-- Source data --
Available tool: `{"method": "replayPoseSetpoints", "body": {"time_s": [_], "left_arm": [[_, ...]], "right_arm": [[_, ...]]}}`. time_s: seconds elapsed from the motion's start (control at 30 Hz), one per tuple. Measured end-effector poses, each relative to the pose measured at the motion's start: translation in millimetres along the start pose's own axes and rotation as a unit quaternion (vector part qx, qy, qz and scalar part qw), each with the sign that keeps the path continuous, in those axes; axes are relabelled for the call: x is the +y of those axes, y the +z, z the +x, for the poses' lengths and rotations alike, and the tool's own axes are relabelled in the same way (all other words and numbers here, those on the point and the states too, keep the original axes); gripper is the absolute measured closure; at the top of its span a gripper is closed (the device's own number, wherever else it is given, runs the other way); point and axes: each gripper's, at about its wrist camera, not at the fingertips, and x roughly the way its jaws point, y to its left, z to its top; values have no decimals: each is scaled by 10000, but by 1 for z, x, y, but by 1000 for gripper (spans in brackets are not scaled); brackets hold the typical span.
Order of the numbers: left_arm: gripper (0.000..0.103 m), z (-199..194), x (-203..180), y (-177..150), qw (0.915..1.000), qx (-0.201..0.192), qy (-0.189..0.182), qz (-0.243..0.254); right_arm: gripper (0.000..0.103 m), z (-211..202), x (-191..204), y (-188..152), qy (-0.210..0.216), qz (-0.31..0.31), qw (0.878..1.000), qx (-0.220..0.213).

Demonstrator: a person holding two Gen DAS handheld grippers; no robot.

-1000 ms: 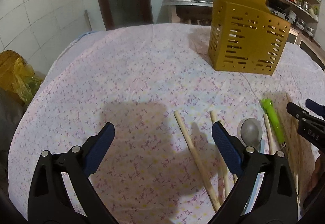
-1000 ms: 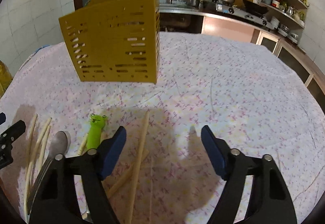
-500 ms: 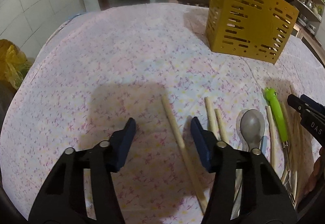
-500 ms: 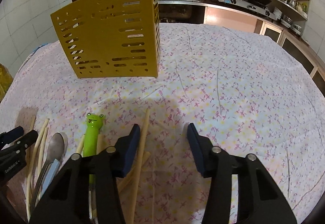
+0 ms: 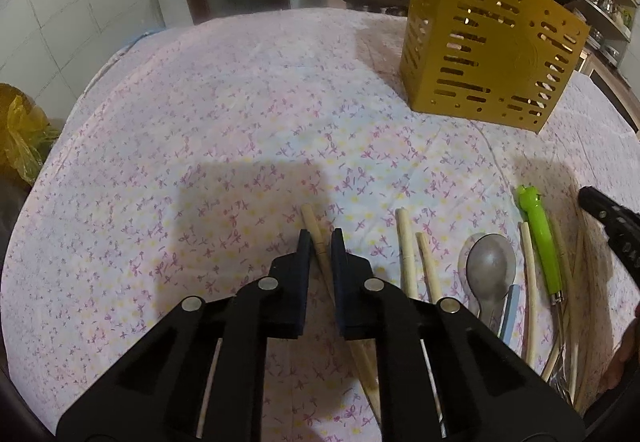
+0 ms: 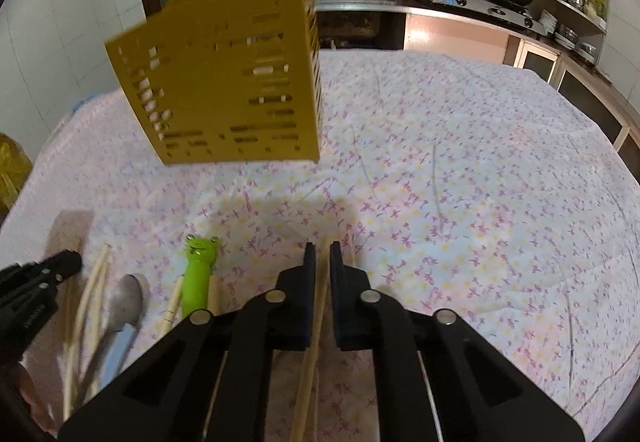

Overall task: Organize utensils
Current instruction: 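Lift the chopsticks with both tools and carry them toward the yellow holder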

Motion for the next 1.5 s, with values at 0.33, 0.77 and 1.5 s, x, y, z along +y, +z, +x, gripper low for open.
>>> {"method": "replayPoseSetpoints", "body": {"time_s": [0.33, 0.77, 1.5], "left_arm": [[97, -87, -2, 9, 9900, -1406, -73, -18], [98, -150, -13, 16, 9697, -2422, -155, 270], [98, -98, 10, 41, 9819, -1869, -309, 28]], "right_arm": [[96, -82, -8, 4, 48, 30, 9924, -1231], [95, -93, -1, 12, 135, -178, 9918, -1259], [97, 26, 1, 13, -47, 42, 9989, 474]]}}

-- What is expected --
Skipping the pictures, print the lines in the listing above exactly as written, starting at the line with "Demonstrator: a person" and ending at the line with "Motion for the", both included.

-- Answer to this exercise --
Demonstrator: a person holding two Gen DAS handheld grippers; no robot.

-1000 ms: 
-1000 ms: 
-500 ms: 
-500 ms: 
+0 ms: 
+0 ms: 

Overall task: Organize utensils
Current instruction: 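Lift the chopsticks with both tools and carry them toward the yellow holder
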
Motion for the next 1.5 s, with values at 0.33, 0.77 and 1.5 s, x, y, z along +y, +z, +x, gripper low for open.

Nothing more belongs to this answer.